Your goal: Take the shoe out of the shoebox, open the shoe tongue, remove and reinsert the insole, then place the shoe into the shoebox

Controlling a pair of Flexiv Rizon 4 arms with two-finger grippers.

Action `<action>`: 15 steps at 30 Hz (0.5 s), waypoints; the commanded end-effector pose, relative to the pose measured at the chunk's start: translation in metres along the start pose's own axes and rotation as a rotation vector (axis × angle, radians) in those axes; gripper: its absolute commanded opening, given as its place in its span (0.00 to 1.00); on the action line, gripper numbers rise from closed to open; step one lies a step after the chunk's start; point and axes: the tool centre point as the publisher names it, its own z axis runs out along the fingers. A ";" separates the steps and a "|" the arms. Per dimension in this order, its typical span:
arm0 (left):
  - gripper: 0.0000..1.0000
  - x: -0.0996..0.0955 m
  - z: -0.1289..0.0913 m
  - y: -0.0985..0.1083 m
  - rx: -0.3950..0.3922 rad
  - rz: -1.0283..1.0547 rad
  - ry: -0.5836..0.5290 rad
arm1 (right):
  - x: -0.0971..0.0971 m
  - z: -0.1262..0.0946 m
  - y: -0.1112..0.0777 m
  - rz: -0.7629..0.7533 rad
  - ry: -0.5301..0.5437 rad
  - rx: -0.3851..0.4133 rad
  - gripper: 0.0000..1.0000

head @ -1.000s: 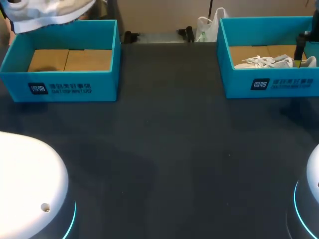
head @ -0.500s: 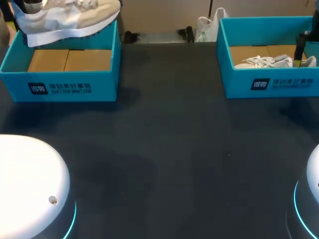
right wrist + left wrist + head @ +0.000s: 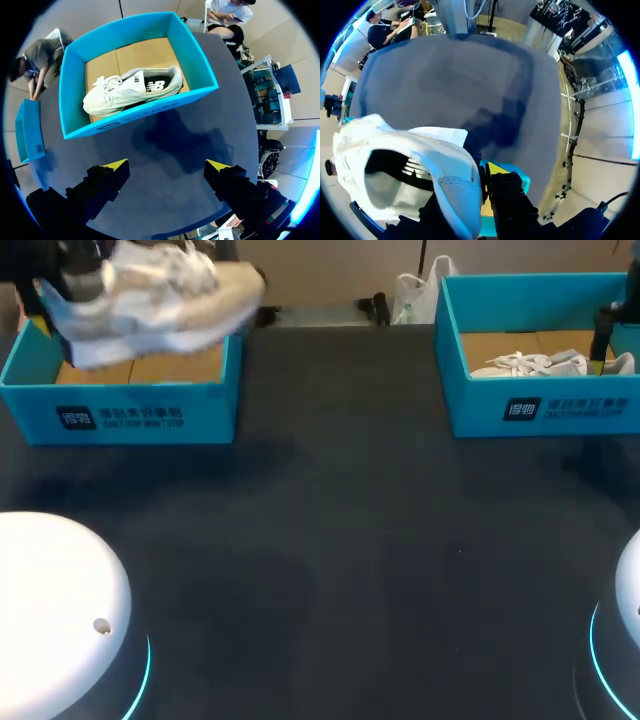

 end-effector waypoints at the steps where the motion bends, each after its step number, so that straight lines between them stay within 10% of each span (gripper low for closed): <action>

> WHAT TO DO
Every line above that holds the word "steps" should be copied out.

> OUTPUT BELOW
Action `<action>`: 15 steps at 30 Hz (0.5 s), waypoints; the commanded end-effector pose, relative to the pose measured at the chunk's start: translation in metres along the start pose's own axes and rotation as a rotation vector (axis × angle, radians) in those axes; gripper: its absolute commanded opening, given as its place in its span (0.00 to 1.00); on the action line, gripper numbers rise from closed to open; step one lies a step after the chunk's start; point and axes: the tool centre point as the publisher names it, its own z axis runs out along the fingers. A ";" separates the steps and a "|" the arms. Per dimension in this order, its typical span:
 end-effector waypoints at the steps where the motion bends, each after its step number, so that straight lines between them stay within 10% of each span (gripper low for closed): <action>

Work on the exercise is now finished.